Comparative genomics of drug metabolism: Porcine-human PXR gene comparison

C.P. Pollock, L.B. Schook, M.B. Rogatcheva
Plant and Animal Genome XIV Conference, January 9-13, 2006, San Diego, CA


The pregnane X receptor (PXR) plays a crucial role in drug metabolism. It acts as the major transcriptional regulator of cytochrome P-450 monooxygenase 3A4, which metabolizes 60% of all drugs. Recent pharmacodynamic studies have shown that the mouse is an inappropriate model for human clinical drug studies. Therefore, we characterized the swine PXR gene as an alternate model. Gene-specific BACs were isolated from the porcine CHORI 242 library using an in silicone cloning strategy, and primers were designed to identify PXR exons 2 to 9. Amplified BAC-derived products were then sequenced. The genomic sequence from exon 2 to 9 was determined using sequential primer analysis and cloning. A complete swine mRNA sequence was obtained using 3’ and 5’ RACE with extracted liver and brain mRNA. The swine protein showed 83% identity and 87% similarity with the human PXR protein. Like the human, the swine PXR gene contained a number of predicted splicing variants. Thus, swine liver and brain tissues were then analyzed and two unique splicing variants were detected.

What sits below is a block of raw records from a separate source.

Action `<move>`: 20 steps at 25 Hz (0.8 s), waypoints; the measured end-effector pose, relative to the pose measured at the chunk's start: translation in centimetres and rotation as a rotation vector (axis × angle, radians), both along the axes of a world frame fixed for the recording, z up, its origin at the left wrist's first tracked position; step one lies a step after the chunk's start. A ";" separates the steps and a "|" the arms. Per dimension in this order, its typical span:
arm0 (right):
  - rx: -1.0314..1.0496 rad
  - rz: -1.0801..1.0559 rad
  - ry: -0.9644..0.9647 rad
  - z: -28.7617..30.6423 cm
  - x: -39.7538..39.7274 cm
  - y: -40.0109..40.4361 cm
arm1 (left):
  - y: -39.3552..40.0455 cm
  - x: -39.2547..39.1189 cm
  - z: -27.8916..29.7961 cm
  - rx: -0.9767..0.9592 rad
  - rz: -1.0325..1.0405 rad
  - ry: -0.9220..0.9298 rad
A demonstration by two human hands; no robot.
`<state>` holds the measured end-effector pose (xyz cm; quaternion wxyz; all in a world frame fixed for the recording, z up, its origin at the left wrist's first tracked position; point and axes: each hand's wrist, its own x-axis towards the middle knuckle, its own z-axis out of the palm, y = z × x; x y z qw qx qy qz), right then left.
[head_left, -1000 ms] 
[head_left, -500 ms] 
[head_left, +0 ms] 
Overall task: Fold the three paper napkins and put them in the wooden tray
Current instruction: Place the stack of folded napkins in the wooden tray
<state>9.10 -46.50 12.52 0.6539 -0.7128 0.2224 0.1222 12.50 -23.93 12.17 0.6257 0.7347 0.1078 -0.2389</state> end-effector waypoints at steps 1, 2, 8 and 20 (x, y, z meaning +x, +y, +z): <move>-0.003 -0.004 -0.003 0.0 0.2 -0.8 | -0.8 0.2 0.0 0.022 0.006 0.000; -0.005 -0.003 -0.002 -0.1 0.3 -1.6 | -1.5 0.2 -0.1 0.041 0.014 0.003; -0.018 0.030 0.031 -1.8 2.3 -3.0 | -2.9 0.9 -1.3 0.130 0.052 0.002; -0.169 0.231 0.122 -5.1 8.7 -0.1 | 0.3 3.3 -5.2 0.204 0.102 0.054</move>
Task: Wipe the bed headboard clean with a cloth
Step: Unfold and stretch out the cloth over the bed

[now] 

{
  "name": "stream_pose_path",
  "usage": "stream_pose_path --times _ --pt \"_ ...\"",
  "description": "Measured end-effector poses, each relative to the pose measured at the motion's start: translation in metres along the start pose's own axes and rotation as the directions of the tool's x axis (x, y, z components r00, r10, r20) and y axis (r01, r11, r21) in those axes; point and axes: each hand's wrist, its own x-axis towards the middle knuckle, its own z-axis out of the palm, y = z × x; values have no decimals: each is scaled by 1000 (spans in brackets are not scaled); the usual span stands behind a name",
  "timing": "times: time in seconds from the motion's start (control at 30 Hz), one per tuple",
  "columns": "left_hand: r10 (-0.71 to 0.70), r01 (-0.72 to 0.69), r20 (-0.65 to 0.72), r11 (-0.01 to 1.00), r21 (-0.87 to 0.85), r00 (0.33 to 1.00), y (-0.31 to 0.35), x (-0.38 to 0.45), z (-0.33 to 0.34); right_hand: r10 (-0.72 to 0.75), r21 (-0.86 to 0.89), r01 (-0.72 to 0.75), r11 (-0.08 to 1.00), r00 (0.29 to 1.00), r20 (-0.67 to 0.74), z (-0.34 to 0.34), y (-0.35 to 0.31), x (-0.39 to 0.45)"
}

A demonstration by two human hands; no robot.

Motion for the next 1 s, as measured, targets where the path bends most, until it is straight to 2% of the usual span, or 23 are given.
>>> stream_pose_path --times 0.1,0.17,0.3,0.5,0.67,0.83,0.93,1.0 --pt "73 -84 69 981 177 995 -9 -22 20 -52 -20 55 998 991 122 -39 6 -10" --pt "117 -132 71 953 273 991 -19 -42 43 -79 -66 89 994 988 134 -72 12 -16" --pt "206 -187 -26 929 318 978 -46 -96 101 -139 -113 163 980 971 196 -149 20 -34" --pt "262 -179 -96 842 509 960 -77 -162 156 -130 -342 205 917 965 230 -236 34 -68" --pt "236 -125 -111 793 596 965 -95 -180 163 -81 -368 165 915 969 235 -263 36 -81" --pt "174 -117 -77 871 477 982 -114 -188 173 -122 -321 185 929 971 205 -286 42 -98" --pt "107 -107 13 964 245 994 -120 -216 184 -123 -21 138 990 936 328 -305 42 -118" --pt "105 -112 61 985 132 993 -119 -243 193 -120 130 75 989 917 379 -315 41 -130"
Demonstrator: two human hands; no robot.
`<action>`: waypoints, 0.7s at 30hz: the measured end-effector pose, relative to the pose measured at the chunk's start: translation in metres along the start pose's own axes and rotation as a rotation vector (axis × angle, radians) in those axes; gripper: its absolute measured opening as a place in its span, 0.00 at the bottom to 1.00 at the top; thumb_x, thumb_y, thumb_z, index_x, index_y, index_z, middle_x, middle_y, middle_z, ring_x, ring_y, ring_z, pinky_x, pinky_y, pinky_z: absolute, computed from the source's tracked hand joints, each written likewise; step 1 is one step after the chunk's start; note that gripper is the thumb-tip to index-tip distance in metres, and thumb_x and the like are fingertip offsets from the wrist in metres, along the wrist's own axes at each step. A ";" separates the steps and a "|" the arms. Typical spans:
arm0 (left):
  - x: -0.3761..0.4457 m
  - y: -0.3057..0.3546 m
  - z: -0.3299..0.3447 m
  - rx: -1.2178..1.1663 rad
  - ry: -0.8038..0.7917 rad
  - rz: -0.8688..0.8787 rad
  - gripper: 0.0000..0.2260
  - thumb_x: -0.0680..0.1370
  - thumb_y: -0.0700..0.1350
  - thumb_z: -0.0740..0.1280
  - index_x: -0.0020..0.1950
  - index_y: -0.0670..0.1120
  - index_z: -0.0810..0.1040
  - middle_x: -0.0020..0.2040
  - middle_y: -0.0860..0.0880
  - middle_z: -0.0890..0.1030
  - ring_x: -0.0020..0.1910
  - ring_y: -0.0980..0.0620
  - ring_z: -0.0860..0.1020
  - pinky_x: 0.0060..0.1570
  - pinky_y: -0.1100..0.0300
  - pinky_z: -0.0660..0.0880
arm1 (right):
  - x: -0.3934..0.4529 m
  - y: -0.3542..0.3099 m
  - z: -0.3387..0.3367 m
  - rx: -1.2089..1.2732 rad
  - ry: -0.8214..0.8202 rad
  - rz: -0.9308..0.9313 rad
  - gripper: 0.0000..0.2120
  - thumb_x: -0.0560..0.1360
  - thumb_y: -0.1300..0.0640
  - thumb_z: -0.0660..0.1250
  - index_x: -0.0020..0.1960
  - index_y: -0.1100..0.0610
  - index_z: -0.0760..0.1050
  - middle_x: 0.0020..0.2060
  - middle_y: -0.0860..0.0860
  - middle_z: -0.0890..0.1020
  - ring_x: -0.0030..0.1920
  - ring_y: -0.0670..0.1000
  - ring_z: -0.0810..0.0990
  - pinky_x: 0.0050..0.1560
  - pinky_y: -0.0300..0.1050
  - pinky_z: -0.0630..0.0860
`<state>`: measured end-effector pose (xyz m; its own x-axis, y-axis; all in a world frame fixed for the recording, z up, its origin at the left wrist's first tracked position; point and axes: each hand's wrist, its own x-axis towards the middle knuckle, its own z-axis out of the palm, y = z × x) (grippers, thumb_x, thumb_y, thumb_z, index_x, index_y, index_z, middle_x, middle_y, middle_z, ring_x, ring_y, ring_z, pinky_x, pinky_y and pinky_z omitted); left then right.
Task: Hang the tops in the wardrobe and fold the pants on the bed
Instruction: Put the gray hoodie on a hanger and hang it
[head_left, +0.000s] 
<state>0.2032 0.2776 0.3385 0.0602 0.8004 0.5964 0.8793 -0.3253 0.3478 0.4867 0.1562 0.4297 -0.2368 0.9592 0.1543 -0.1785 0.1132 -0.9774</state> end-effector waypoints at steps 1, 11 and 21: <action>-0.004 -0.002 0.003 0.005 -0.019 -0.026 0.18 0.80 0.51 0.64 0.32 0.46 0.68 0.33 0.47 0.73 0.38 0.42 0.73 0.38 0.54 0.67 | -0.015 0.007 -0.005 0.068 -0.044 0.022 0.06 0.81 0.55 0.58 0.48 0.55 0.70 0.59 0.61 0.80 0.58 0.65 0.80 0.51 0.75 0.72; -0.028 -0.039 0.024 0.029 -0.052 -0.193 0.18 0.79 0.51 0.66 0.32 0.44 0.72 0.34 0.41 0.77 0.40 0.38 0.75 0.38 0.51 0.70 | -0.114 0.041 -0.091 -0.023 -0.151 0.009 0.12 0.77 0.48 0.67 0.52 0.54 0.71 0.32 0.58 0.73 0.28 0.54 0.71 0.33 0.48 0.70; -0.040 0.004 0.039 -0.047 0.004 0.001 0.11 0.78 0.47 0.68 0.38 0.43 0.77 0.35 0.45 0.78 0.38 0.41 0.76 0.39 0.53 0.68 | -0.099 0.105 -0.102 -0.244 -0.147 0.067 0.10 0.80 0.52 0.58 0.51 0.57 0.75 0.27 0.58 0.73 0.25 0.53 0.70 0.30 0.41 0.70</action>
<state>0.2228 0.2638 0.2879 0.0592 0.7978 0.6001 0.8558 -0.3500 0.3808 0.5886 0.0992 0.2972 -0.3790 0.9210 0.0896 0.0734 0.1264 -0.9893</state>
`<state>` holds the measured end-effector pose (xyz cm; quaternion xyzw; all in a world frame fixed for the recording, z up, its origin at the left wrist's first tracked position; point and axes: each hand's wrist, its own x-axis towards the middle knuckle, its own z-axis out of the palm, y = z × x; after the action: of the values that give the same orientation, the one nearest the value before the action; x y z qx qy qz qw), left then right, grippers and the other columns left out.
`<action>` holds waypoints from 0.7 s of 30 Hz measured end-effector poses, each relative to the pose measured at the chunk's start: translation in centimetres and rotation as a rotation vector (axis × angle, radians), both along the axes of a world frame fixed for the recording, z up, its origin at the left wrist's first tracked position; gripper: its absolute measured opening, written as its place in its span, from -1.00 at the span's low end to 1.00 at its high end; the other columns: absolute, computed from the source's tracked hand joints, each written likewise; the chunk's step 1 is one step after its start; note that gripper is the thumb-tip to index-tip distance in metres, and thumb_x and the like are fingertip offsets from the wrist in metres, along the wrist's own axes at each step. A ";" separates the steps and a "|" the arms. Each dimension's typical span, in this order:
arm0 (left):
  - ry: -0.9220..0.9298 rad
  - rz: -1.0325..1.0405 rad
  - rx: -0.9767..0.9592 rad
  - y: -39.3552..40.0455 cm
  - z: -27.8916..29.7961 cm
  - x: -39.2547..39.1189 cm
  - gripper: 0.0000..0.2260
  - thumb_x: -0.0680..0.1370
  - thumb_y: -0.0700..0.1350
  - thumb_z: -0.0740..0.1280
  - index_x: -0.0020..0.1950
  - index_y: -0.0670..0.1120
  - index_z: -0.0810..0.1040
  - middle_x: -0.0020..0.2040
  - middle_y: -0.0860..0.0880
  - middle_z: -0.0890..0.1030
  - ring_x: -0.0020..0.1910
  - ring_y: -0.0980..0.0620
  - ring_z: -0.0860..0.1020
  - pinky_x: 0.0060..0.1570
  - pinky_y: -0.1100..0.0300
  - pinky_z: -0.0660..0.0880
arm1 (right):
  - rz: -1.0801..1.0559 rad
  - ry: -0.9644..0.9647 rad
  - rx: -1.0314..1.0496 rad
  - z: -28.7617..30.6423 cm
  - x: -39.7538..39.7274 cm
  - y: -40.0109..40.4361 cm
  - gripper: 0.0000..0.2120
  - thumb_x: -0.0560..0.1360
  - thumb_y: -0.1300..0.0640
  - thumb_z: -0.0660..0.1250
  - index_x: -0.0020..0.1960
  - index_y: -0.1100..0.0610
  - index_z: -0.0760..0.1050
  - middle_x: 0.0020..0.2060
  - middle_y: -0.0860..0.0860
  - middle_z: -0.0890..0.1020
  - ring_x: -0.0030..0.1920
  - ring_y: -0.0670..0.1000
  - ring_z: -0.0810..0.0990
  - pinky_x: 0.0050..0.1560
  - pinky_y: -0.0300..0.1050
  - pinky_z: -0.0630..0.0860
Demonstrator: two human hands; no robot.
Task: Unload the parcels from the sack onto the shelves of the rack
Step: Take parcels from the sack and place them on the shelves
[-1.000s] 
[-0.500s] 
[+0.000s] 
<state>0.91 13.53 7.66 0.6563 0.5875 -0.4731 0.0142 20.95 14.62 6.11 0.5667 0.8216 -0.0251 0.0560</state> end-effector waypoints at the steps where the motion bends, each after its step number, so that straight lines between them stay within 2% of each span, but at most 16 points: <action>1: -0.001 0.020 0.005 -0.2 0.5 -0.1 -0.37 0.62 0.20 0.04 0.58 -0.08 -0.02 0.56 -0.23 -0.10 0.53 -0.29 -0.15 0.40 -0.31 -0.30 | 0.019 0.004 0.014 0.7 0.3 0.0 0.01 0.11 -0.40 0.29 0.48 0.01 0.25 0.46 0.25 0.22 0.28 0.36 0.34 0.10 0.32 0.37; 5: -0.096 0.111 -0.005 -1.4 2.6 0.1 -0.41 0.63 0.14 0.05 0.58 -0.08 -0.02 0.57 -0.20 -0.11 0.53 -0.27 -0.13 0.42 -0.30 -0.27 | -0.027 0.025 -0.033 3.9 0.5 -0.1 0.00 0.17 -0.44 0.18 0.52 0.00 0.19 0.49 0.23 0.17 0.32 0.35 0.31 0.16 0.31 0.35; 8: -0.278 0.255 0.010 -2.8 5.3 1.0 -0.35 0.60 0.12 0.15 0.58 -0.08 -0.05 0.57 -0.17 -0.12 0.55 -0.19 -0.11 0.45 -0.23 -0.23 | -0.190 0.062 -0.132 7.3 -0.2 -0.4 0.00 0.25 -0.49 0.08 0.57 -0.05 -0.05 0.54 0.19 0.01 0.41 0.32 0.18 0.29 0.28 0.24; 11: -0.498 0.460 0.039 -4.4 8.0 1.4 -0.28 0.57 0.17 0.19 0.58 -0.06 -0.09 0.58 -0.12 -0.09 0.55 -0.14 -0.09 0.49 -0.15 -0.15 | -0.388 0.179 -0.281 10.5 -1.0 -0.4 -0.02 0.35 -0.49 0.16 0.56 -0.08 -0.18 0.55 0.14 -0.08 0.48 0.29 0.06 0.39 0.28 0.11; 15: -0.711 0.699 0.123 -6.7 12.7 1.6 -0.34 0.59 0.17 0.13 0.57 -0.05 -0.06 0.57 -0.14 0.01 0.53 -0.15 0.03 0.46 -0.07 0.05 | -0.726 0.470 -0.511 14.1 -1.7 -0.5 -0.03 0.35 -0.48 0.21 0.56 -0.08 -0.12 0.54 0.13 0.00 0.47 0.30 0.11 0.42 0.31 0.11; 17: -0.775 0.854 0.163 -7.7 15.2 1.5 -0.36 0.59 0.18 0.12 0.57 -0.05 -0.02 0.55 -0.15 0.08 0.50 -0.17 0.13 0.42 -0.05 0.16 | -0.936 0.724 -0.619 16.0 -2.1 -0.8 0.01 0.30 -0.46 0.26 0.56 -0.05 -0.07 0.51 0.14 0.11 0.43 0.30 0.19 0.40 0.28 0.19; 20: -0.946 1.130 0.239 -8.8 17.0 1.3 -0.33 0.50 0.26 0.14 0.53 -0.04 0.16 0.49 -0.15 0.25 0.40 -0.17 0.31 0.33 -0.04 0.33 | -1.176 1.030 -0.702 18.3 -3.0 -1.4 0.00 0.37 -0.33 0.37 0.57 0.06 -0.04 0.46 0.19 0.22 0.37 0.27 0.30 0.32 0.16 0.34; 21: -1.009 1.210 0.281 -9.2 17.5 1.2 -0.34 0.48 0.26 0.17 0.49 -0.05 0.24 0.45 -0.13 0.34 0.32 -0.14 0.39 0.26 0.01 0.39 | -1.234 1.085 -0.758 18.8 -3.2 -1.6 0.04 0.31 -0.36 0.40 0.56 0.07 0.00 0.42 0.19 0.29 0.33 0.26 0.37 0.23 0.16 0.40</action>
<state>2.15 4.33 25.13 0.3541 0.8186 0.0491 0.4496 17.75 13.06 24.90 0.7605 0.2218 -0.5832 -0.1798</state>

One spliced out exon 6 and the second variant completely excised both Exon 6 and 7. Northern blot analysis indicated that PXR was expressed in tissues including the liver, small intestine, heart, kidney, and colon. In addition, a group of pigs representing eight breeds were analyzed for SNPs to permit comparison between human and porcine variants. This characterization of the swine PXR gene will contribute to the development of a swine metabolic medical model.